Records from a dataset:
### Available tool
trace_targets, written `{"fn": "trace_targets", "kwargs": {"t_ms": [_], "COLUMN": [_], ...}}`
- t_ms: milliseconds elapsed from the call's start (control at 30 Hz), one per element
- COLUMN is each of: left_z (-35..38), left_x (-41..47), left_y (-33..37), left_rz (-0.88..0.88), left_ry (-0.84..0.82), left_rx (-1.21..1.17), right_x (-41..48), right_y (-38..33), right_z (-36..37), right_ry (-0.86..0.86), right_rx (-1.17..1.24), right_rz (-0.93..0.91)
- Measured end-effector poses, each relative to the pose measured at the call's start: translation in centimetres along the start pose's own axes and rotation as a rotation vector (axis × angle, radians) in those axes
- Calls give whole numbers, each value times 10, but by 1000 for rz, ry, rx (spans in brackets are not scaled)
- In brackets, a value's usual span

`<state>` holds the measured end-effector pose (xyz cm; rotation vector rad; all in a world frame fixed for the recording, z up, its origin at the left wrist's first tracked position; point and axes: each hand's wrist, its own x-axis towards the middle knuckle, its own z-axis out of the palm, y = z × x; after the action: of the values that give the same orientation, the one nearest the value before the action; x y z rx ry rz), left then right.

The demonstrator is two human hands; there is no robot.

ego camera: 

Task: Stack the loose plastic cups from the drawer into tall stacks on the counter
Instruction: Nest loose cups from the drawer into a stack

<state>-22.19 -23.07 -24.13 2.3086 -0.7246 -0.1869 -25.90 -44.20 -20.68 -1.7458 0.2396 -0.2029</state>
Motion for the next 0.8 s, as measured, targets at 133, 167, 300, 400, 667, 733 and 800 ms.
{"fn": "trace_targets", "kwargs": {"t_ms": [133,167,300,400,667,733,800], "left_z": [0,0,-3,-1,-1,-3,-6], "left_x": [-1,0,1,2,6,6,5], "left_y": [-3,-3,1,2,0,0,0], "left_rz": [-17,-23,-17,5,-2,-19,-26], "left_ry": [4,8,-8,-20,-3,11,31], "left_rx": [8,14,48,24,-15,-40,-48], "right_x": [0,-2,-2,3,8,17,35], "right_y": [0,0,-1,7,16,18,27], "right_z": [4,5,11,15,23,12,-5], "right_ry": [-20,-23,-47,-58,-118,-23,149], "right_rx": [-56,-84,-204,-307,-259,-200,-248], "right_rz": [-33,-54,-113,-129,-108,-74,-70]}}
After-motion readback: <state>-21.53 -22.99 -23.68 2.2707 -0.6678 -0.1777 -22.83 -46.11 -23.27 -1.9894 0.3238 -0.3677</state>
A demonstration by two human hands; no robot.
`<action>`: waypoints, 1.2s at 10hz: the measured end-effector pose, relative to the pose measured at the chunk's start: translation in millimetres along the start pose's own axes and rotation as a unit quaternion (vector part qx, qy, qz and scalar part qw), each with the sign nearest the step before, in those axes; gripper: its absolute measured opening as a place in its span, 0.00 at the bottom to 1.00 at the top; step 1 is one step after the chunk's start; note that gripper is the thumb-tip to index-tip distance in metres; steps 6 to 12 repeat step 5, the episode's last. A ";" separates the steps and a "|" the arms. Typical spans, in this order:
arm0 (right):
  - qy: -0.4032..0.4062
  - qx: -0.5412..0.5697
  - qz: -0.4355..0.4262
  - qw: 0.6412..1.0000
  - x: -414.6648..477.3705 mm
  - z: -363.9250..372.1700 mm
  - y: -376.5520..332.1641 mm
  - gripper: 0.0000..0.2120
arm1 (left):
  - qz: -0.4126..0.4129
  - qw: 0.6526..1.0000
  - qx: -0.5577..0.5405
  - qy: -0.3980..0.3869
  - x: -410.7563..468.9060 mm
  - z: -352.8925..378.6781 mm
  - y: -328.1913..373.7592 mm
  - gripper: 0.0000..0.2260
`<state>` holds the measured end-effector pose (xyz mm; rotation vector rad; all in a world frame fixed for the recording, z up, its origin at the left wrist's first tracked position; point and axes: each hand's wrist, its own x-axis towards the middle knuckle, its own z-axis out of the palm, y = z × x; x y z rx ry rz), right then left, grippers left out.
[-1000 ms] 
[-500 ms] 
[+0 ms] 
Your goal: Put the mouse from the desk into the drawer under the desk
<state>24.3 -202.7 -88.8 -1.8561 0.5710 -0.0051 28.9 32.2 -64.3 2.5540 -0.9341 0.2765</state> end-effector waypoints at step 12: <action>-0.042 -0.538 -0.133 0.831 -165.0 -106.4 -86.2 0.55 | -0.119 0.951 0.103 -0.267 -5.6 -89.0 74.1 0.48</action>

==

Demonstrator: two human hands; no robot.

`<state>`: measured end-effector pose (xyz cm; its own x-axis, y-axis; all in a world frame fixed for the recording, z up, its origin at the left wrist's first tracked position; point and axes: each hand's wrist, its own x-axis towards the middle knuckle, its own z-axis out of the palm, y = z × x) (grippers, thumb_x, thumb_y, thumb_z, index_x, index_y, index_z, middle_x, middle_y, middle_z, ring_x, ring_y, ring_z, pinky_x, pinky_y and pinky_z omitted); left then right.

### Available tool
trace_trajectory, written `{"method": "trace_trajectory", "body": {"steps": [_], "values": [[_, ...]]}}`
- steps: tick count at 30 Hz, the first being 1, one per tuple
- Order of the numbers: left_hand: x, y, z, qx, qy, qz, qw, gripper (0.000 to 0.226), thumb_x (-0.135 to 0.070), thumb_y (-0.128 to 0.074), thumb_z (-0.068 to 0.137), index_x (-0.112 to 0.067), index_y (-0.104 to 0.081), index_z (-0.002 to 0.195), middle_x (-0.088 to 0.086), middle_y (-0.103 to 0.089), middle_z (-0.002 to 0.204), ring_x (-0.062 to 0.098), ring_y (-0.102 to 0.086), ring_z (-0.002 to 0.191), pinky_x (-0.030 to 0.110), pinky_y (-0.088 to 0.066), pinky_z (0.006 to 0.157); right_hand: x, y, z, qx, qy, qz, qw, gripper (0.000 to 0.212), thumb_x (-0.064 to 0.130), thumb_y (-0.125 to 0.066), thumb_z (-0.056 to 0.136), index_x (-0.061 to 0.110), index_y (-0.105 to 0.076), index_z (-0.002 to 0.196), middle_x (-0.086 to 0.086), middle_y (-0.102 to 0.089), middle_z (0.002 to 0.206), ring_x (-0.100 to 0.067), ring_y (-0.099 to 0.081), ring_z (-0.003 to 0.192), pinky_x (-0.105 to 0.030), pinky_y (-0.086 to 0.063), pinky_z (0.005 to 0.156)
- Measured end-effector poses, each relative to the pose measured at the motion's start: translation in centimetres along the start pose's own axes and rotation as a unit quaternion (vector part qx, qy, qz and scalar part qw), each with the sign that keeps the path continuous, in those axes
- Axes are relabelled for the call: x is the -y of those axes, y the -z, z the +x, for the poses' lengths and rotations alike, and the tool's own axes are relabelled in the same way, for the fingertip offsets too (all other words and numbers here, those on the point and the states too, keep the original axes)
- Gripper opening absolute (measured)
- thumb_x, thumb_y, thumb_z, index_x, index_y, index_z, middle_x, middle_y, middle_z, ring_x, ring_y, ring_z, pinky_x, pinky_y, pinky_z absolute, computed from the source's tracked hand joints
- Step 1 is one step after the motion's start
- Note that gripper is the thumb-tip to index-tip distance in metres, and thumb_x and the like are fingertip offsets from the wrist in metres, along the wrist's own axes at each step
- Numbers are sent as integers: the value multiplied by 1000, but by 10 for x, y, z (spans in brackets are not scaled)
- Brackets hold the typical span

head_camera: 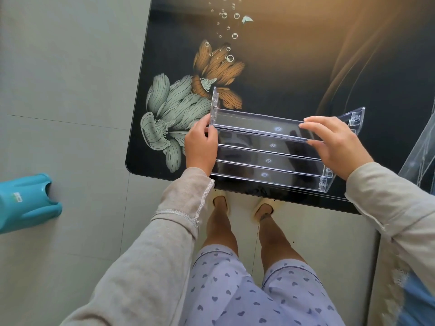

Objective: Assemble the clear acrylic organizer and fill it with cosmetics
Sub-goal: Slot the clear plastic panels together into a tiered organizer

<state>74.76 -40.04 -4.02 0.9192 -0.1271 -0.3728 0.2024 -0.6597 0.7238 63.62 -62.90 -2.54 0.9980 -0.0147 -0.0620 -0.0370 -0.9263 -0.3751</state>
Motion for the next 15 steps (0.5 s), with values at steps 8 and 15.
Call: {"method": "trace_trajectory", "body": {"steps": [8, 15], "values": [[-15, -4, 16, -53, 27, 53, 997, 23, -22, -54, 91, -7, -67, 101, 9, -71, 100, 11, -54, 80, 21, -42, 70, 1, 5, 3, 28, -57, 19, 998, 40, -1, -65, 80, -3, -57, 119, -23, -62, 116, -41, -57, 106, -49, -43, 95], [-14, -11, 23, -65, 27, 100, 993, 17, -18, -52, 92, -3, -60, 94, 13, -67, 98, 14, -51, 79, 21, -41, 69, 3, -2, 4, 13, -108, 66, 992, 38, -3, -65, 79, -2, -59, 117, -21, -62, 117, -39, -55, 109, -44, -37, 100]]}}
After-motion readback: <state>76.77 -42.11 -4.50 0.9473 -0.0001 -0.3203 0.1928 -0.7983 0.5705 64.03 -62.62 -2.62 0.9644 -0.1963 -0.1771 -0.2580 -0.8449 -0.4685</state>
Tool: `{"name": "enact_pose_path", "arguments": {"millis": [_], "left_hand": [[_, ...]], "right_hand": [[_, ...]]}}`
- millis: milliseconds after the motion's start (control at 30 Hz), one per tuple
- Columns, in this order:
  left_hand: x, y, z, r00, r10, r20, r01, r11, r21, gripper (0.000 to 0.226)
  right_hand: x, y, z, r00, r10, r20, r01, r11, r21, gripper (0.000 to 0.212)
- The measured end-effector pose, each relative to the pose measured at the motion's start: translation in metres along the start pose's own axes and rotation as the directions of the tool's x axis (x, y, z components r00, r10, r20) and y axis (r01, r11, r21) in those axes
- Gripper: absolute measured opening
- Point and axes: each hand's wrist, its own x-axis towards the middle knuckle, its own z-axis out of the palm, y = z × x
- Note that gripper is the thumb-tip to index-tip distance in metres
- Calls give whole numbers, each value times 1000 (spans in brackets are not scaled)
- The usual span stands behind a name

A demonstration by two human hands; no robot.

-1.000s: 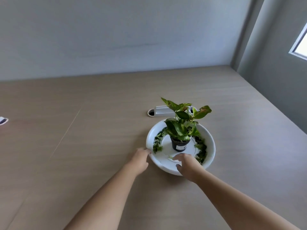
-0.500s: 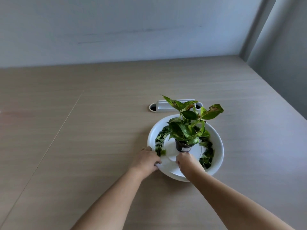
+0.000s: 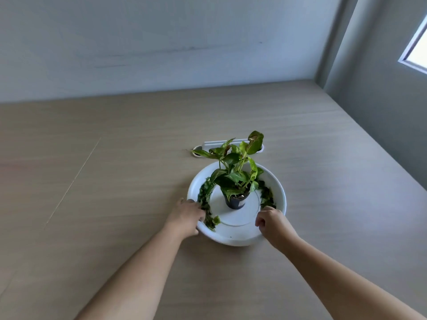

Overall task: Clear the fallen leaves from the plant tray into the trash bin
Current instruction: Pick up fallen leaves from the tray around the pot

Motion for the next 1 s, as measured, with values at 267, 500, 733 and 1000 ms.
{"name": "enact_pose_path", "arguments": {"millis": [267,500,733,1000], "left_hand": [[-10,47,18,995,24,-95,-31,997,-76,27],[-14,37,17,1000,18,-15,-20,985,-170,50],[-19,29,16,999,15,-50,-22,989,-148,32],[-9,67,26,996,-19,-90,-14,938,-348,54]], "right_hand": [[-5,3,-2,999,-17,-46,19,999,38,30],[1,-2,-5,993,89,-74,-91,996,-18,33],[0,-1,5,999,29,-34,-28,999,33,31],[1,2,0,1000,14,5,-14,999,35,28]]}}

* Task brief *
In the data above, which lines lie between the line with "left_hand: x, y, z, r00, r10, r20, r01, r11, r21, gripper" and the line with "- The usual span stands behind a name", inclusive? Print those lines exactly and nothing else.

* Written solution *
  left_hand: x, y, z, r00, r10, r20, r01, r11, r21, gripper (0.000 to 0.226)
  right_hand: x, y, z, r00, r10, r20, r01, r11, r21, gripper (0.000 to 0.212)
- The measured end-effector pose, each relative to the pose measured at the motion's start: translation in metres along the start pose's own axes and rotation as the directions of the tool's x axis (x, y, z components r00, r10, r20) and y axis (r01, r11, r21) in those axes
- Gripper: absolute measured opening
- Point and axes: each hand's wrist, its own x-axis towards the middle knuckle, its own z-axis out of the palm, y = z × x
- Note that gripper is the thumb-tip to index-tip distance in metres
- Calls give whole numbers, each value times 1000 (spans in brackets are not scaled)
- The usual span stands behind a name

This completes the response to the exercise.